In the series of talks from the Current Topics in Genome Analysis course from NHGRI, Laura Elnitski spoke on regulation and epigenetics. I’ll include some of my notes below, but be sure to check out the whole talk when you have a chance–and the slides are available for download from the CTGA page.
Dr. Elnitski frames the talk by indicating that we’ve been focusing on the roughly 2% of the genome that consists of protein-coding genes, but that there’s a lot more going on outside of that, and how much more there is to learn about other aspects of genome regulation.
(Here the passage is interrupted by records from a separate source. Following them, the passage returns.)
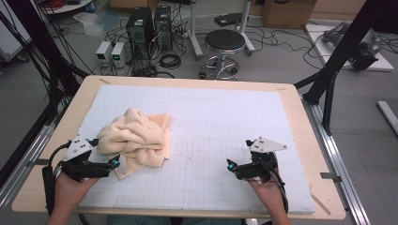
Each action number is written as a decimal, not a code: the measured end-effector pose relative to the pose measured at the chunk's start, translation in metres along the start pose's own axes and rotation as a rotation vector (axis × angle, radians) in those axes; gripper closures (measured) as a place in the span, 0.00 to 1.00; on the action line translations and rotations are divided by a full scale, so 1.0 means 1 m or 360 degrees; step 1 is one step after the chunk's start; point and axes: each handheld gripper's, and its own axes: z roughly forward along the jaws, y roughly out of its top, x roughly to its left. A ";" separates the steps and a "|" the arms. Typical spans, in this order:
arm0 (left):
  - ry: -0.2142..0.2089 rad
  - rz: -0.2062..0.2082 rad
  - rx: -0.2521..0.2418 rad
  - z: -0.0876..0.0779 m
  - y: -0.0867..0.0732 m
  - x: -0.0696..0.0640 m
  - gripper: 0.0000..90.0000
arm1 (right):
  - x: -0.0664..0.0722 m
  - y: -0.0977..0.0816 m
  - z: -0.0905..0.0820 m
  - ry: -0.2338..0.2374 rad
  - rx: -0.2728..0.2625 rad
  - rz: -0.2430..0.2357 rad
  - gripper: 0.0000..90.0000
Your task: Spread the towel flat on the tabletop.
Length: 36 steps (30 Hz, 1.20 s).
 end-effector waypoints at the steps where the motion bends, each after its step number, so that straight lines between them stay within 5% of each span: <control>1: -0.0003 -0.0013 -0.0012 0.000 0.000 0.000 0.06 | 0.000 0.000 0.000 0.0000 0.0000 0.0000 0.01; 36: -0.0031 -0.0015 -0.0040 0.001 0.010 0.000 0.06 | 0.000 -0.001 0.002 0.0042 0.0008 -0.0018 0.01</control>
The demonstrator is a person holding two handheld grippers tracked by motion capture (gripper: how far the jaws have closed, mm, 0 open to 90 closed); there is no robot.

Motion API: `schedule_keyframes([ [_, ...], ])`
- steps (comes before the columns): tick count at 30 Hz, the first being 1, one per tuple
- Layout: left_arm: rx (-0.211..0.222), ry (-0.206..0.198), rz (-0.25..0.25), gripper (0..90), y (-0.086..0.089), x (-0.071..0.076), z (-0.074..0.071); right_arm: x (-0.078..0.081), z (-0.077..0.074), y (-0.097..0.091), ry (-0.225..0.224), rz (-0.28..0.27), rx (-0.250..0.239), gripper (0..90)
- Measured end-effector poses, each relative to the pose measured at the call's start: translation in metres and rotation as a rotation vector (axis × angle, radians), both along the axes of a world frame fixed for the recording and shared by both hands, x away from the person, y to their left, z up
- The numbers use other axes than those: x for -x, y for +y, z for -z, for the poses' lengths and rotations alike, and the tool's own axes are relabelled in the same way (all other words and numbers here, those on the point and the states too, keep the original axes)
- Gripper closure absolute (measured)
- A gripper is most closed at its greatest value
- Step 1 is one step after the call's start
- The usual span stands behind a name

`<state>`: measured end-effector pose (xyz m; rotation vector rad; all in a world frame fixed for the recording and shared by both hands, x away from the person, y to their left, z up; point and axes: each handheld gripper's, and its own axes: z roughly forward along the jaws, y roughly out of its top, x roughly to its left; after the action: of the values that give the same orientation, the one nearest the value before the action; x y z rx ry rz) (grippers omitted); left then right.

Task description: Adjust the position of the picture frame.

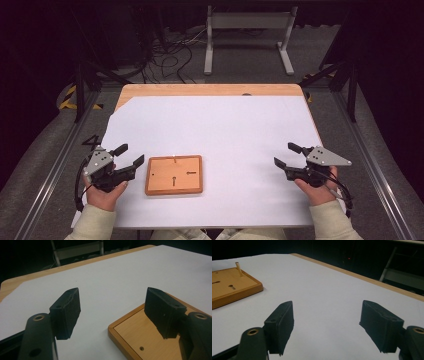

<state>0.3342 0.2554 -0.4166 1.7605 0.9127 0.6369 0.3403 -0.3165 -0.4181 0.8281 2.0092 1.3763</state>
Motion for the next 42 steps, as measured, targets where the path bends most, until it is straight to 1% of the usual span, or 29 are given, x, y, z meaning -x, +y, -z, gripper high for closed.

One of the papers she uses to illustrate that makes it clear how much of the variation we are aware of outside of protein coding regions (Hindoff et al 2009; around 11 minutes). That paper described the NIH GWAS catalog, which analyzed disease/trait-associated SNPs (TAS) and found that “88% of TASs were intronic (45%) or intergenic (43%)”. And if that’s the case, you need to think about ways to evaluate the effects of these differently than if it was a protein variation that resulted.
Due to this fact–that it’s not just proteins we need to be looking at–Elnitski says, “So throughout this talk we’ll take a look at functional categories of the genome, to further explain the steps you might consider to ascertain function at these GWAS sites.”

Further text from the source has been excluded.